For “Earth,” we invite workshop participants to dwell on one or more of the following areas:
• Excavating earth (mines, resources, fossil fuels and other energy sources, appropriation)
• Picturing earth (maps, globes, diagrams)
• Perceiving / Delimiting earth (borders, limits, perspectives)
• Covering earth (urban/rural, vegetation and crops, weather)
• Saving / Leaving earth (preservation, seed banks, travel, transcendence, catastrophe)

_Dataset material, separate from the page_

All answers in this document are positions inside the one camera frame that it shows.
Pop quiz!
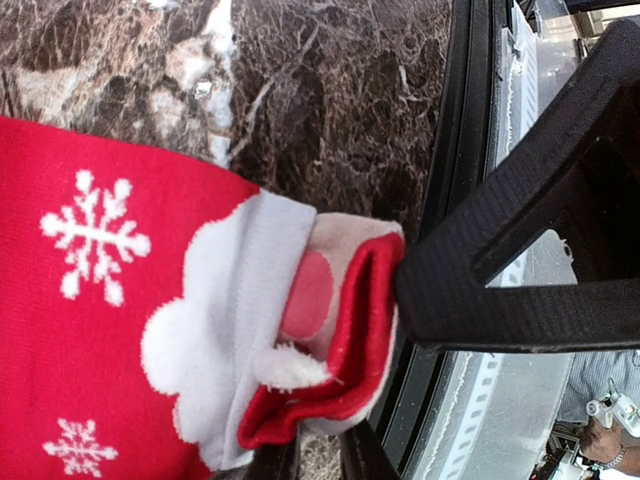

The symposium will combine a series of research presentations and three workshops. Two workshops will focus on the conceptual provocations listed above, the other (which will run twice so that everyone who wants to attend it can do so) will address the rise of the Environmental Humanities as a career trajectory and an employment category. These workshops are organized to give postgraduate and early career researchers the chance to present work-in-progress and to discuss themes arising from the research presentations.

 

Prospective workshop participants are invited to send an expression of interest comprising a short statement of current research or practice (300-500 words) and a onepage CV to thomas.white@ell.ox.ac.uk and earthseaskynetwork@gmail.com by 2nd April. Workshop leaders may ask each participant to share short papers or presentations that engage these conceptual provocations; there will also likely be shared reading for them. If you have any accessibility requirements, please let us know in your expression of interest.

 

The second and third symposia, “Sea” and “Sky,” will take place in 2020 and 2021 at the University of California, Davis and the University of British Columbia, respectively. We aim to build an ongoing research network and to foster opportunities for knowledge exchange and research collaboration across the three events.